Elliot hocha la tête, ses doigts effleurant machinalement la sangle du sac. « Je l’ai trouvé près de l’entrée, » répondit-il sur un ton égal.
Le regard de Margot resta immobile. « Elle semblait assez inquiète à son sujet. Je lui ai dit que vous n’y toucheriez pas. »
Les mots résonnèrent comme une réprimande subtile, et Elliot se raidit. « Je n’ai pas fouillé, » répondit-il, bien que la présence du carnet de croquis sur son bureau racontait une tout autre histoire. Sa main glissa pour couvrir le carnet, une tentative vaine de le soustraire au regard perçant de Margot.
Margot inclina légèrement la tête – un geste presque imperceptible mais chargé d’un défi silencieux. « Bien sûr que non, » dit-elle, sa voix douce mais empreinte de signification.
Le silence entre eux s’éternisa, lourd et chargé.
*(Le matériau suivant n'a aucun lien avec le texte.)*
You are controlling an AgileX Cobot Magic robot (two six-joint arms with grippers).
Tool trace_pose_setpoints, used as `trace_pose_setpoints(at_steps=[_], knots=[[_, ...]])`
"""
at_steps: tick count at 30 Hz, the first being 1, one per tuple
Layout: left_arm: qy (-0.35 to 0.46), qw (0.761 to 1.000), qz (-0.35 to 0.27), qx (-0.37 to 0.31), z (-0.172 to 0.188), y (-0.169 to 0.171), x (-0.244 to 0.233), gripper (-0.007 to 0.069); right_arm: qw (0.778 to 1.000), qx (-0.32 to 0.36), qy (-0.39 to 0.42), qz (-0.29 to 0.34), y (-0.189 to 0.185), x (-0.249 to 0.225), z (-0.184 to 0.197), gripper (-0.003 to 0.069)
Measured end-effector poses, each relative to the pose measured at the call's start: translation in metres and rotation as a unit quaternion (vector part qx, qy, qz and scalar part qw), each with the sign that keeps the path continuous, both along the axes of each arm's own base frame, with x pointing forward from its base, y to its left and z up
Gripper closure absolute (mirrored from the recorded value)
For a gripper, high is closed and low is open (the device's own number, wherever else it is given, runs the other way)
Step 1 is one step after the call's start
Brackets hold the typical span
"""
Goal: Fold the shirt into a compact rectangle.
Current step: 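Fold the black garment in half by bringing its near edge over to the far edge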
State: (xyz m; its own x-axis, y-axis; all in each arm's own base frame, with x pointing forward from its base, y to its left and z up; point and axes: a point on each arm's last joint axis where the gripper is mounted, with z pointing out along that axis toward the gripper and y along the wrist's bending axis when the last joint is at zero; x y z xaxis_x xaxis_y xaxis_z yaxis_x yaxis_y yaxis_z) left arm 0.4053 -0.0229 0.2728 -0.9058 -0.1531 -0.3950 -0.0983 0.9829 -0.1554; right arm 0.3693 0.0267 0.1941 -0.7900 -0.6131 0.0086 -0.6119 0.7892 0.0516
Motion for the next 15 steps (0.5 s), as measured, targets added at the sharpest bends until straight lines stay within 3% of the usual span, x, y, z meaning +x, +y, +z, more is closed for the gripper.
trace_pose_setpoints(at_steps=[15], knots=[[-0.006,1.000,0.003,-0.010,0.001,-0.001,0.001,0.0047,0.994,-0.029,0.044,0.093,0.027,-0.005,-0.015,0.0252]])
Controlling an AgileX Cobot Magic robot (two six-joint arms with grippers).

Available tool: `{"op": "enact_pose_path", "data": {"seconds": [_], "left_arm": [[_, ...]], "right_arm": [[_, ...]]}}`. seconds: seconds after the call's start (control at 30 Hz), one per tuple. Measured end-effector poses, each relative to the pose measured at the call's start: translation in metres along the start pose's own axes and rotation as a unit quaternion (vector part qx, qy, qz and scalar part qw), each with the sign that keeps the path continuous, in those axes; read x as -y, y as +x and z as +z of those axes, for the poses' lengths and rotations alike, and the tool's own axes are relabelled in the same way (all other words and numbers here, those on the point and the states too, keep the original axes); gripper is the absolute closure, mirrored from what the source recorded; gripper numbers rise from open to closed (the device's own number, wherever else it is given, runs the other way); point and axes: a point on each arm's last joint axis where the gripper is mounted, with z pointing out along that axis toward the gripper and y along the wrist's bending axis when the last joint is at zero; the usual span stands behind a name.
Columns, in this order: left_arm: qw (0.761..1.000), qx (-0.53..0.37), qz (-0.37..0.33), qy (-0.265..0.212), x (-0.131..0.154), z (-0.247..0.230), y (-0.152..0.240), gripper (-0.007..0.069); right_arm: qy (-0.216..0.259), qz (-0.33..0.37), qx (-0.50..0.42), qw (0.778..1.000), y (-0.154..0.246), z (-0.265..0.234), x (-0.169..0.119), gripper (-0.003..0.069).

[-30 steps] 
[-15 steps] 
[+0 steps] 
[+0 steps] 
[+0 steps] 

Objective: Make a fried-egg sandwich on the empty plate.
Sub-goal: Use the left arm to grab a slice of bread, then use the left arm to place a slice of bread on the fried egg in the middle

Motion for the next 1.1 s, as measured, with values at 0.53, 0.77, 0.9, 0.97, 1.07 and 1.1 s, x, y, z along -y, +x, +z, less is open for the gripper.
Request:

La présence de Margot, bien que calme, le sondait d’une manière que personne d’autre n’osait. Elle n’était pas invasive, mais elle voyait trop. Toujours.
« Elle est… talentueuse, » finit par dire Elliot, l’aveu échappant à ses lèvres avant qu’il n’ait pu y réfléchir.Sa voix était plus douce maintenant, comme si le fait de prononcer ces mots à haute voix les rendait trop réels.
Les lèvres de Margot s’incurvèrent légèrement. « C’est vrai. Et plus encore, elle est perspicace. »
« Trop perspicace », murmura-t-il, presque pour lui-même.
L'expression de Margot s'adoucit, sa voix prenant un ton plus tendre. « La perspective a une manière de nous trouver quand on s’y attend le moins. C’est une des rares choses qu’on ne peut fuir, peu importe à quel point on essaie. »
Il ne répondit pas. Ses mots restèrent malgré tout, s’insinuant dans les fissures que les croquis avaient déjà commencées à révéler.
Margot lui lança un regard long et évaluateur avant de se tourner vers la porte. « Elle sera soulagée de le récupérer », dit-elle doucement en refermant la porte derrière elle.
La pièce sembla plus froide en son absence. Elliot fixa le carnet de croquis un long moment avant de l’ouvrir à nouveau, son regard revenant à la fresque du phénix. L’oiseau semblait scintiller sur la page, vibrant de défi. C’était un défi, réalisa-t-il. Une provocation. Et bien qu’il ne soit pas prêt à l’affronter, il ne pouvait détourner les yeux.
Avec un soin délibéré, il glissa le carnet de croquis dans le sac. Il se leva, la sangle lourde dans sa main, ses couleurs perçant les bords de ses pensées comme la lumière du soleil traversant le verre. L’envie de le laisser près de la porte d’entrée pour Margot persistait, le tentant par sa simplicité.
Mais la simplicité n’avait jamais été satisfaisante.
Dans un souffle brusque, Elliot se tourna et marcha vers la bibliothèque, le sac se balançant à son côté comme une question restée sans réponse.